Everything from the line holding "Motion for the" through the last line of the listing needs to be repeated exactly, with no other lines.

(Beginning of DATA PROVIDED)

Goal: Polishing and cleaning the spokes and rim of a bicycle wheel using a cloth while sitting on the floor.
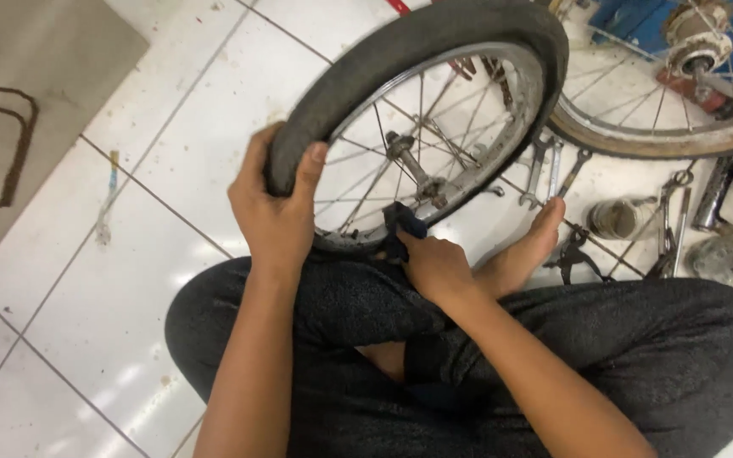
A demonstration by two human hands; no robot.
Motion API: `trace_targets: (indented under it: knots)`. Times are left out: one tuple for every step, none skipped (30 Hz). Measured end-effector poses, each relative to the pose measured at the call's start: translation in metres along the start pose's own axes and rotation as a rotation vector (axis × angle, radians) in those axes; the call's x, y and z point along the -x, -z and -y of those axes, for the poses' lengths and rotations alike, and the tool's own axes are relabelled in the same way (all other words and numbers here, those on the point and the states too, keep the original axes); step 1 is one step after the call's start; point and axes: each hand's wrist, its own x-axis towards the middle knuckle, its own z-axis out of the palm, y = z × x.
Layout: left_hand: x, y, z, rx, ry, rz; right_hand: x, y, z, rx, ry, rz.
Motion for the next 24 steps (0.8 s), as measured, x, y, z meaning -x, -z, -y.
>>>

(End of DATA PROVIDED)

* EXERCISE RESULT
Motion for the next 24 steps (0.8 s), as measured, x, y, z meaning -x, -z, -y.
>>>

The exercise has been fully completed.